== YOUR TASK ==
Whenever a line in the material below includes "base", copy that line.

----

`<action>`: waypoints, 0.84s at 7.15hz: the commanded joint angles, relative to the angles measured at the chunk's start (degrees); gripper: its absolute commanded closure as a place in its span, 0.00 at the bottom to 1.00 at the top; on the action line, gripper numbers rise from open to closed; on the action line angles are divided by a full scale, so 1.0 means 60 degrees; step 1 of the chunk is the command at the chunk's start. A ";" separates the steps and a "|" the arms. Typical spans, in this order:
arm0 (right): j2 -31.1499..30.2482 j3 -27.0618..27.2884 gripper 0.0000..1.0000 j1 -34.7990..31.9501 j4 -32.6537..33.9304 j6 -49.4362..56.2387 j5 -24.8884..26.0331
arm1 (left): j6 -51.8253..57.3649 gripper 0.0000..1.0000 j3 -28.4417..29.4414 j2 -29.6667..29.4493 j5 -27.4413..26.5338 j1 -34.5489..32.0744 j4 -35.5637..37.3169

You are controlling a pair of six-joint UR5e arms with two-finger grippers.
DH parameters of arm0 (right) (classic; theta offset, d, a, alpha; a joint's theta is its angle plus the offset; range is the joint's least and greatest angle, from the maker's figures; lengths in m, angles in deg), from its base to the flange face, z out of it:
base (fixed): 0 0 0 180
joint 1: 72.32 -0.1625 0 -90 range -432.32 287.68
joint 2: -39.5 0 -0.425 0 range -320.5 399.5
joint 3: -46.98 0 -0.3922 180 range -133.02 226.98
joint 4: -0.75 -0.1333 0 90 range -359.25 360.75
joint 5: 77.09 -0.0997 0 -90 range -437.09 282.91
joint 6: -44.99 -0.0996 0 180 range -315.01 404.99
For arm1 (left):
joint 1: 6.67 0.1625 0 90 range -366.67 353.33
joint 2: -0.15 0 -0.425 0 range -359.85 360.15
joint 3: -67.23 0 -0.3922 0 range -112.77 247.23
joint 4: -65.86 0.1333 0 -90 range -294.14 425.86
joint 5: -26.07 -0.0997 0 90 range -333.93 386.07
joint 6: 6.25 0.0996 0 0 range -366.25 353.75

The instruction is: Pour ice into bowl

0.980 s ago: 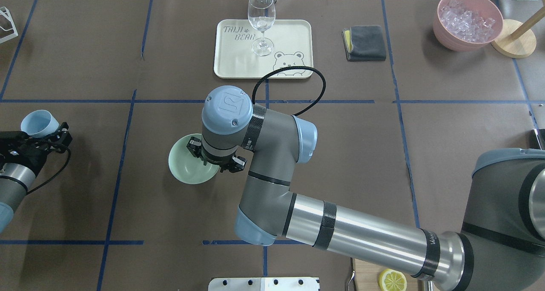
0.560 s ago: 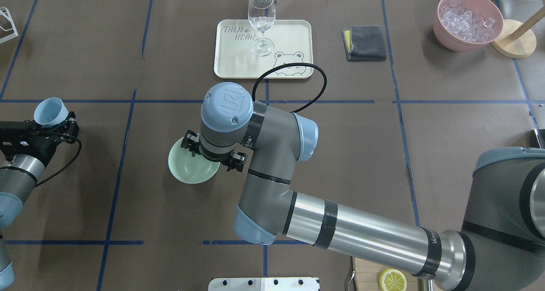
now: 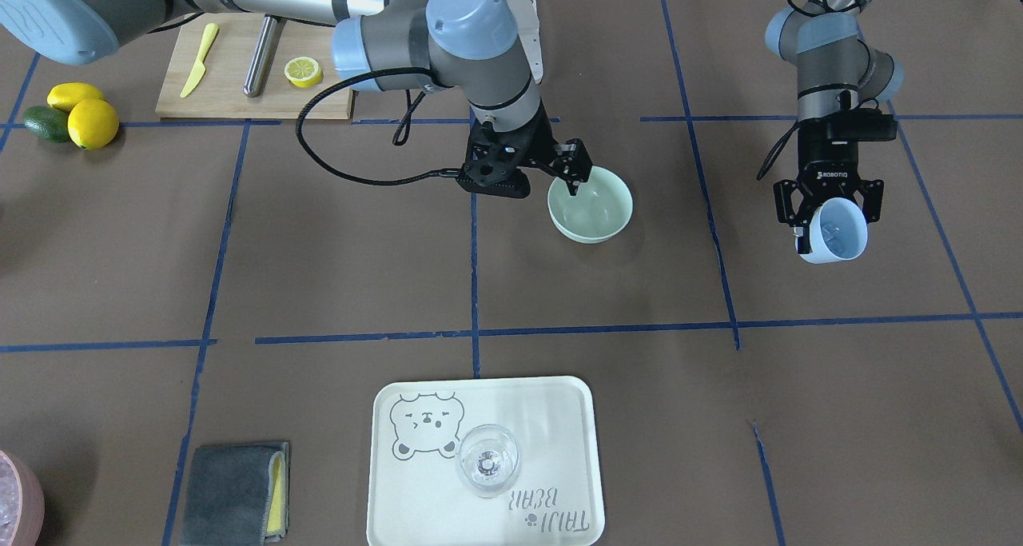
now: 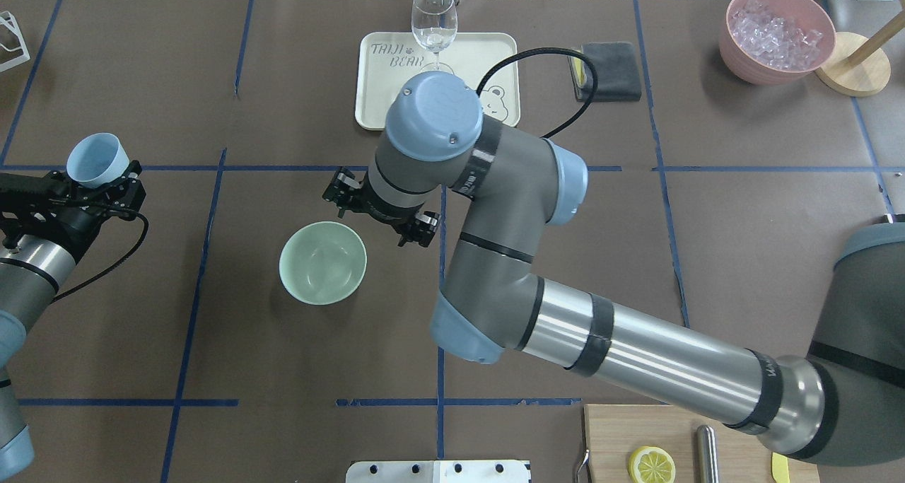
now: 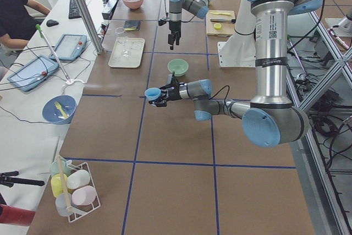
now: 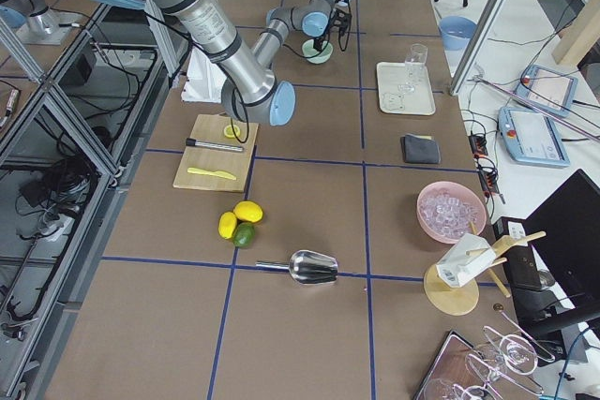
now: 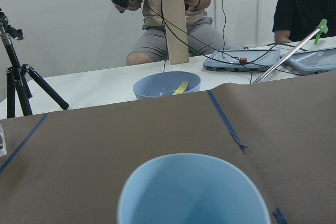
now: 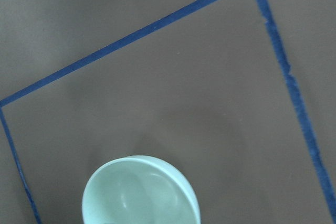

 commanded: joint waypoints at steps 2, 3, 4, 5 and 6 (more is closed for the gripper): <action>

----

== EXERCISE SOLUTION ==
DH parameters of arm0 (right) (classic; theta offset, d, a, alpha; a joint's theta is its angle plus the offset; range is the joint's least and greatest angle, from the maker's figures; lengths in m, angles in deg), from its base to the flange face, z out of it:
base (fixed): 0 0 0 180

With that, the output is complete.